Required work –
Check each line of the records below for the word "finger" and copy those where it appears.

Entries taken from a collection:
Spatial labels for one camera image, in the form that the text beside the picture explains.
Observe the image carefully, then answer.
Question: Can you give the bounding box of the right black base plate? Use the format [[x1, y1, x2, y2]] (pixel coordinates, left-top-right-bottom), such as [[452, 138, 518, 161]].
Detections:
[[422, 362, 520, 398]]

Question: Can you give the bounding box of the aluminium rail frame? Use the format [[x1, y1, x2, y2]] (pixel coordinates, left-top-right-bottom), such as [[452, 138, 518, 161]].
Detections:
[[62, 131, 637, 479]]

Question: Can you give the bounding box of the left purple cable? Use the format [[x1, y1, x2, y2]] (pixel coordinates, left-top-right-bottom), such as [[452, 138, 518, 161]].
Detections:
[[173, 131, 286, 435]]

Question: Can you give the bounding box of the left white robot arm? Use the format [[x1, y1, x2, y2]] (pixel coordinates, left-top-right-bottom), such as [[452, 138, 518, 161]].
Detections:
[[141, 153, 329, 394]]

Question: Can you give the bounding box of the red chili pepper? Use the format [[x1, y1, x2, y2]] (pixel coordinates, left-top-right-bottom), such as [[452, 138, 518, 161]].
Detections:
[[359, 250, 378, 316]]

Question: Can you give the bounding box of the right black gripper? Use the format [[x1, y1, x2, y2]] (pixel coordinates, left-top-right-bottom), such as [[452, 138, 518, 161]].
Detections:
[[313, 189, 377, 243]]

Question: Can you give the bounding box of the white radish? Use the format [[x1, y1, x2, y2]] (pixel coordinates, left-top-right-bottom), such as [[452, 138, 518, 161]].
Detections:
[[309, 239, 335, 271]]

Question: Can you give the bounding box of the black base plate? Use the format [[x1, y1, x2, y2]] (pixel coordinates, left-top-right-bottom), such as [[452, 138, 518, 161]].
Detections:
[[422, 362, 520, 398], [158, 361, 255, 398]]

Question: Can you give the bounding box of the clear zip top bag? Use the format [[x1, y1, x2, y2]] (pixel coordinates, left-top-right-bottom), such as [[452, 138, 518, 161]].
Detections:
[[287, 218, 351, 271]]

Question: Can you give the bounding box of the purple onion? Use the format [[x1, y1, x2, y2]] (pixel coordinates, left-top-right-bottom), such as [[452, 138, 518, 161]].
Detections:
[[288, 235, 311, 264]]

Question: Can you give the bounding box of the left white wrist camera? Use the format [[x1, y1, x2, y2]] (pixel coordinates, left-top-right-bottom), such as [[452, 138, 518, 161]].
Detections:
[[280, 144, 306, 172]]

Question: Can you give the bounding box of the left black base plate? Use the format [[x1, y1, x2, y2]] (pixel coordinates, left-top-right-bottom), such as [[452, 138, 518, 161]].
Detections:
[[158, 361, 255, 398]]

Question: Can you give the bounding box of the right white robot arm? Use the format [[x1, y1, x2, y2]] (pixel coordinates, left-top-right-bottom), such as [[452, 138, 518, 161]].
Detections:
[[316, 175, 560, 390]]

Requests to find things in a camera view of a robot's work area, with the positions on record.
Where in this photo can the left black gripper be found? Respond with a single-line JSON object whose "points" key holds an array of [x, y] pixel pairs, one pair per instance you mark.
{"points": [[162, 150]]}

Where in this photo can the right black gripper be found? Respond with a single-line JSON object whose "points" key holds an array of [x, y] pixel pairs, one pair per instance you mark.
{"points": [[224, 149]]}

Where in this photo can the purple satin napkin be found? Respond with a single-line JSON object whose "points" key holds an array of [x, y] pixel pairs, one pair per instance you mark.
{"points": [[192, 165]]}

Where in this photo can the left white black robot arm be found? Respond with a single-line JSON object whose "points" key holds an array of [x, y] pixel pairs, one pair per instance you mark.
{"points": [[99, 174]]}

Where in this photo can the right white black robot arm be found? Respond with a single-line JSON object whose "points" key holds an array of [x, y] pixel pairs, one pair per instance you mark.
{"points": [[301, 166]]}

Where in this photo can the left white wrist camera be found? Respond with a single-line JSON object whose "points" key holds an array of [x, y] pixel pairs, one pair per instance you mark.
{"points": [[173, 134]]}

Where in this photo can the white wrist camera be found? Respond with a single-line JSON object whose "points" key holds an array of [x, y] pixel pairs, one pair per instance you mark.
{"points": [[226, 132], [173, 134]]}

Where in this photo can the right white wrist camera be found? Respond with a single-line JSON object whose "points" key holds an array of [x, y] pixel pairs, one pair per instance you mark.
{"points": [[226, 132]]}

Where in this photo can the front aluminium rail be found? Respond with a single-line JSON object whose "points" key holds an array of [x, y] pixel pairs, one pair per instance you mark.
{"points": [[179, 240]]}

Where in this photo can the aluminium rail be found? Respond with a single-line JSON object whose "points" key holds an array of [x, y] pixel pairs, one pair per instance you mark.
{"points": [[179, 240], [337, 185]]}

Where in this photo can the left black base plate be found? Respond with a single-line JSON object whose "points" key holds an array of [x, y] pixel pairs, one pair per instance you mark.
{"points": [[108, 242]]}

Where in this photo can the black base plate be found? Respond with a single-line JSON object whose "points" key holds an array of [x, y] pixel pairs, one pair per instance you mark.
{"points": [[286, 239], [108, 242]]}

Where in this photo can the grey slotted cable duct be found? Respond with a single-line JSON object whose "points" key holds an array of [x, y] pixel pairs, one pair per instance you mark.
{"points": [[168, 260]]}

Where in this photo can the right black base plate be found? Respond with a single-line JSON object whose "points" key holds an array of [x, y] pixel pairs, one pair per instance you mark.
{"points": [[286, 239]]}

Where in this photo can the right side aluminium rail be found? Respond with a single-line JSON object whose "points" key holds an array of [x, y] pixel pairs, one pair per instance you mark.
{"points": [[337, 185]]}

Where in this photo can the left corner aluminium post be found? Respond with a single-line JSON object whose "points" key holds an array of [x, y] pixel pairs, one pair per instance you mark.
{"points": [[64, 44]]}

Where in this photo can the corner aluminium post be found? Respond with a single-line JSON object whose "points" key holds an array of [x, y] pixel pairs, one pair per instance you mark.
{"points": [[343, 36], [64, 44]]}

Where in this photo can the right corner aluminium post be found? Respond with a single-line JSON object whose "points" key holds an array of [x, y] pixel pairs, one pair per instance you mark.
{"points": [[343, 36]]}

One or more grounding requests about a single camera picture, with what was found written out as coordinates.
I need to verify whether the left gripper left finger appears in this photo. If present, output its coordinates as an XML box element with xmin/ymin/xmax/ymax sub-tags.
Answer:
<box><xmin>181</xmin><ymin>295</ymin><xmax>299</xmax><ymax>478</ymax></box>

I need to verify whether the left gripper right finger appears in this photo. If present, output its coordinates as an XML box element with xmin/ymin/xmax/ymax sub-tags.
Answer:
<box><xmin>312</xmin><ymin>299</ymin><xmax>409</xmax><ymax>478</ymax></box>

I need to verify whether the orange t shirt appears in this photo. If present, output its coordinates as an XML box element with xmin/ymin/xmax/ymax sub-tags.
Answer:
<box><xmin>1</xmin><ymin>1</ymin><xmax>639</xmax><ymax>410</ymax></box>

Task answer –
I need to verify whether the left gripper left finger appears in this photo. If present, output its coordinates as an XML box element with xmin/ymin/xmax/ymax sub-tags.
I need to verify whether the left gripper right finger appears in this photo. If present, output its coordinates as an XML box element with xmin/ymin/xmax/ymax sub-tags.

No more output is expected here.